PROBLEM STATEMENT: Each line from the one that contains "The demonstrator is" to the end of the material must be quoted exactly; include both end lines and nothing else.

DATASET CONTENT:
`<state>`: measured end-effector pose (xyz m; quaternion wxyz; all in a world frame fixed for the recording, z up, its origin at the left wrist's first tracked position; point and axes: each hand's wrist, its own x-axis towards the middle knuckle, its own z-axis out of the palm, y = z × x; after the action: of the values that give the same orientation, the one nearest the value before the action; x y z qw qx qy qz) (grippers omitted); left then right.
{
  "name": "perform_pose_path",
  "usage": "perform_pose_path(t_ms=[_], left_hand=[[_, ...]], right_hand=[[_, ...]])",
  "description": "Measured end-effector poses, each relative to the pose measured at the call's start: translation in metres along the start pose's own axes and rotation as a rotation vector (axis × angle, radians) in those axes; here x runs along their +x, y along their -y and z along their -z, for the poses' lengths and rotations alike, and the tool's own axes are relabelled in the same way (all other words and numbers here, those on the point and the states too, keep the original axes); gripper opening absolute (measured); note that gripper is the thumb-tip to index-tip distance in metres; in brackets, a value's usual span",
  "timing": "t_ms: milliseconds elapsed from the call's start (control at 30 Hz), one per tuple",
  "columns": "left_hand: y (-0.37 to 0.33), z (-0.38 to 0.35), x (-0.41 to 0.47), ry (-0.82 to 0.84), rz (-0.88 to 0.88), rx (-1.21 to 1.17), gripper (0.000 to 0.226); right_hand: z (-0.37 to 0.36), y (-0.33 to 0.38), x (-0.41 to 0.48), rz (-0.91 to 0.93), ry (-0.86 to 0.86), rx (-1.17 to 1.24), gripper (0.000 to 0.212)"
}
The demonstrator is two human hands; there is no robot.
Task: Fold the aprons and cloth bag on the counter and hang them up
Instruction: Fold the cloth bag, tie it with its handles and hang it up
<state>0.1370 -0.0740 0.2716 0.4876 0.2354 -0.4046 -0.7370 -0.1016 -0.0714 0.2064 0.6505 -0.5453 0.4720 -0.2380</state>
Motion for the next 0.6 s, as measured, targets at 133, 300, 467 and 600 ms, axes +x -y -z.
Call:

ANSWER BOX:
The demonstrator is two human hands; there is no robot.
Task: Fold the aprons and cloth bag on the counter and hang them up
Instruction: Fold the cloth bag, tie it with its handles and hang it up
<state>0.1370 -0.0740 0.2716 0.4876 0.2354 -0.4046 -0.7370 -0.1016 -0.0714 0.2064 0.6505 -0.5453 0.4720 -0.2380</state>
Motion for the next 0.6 s, as measured, targets at 133, 300, 467 and 600 ms, axes +x -y -z.
Call:

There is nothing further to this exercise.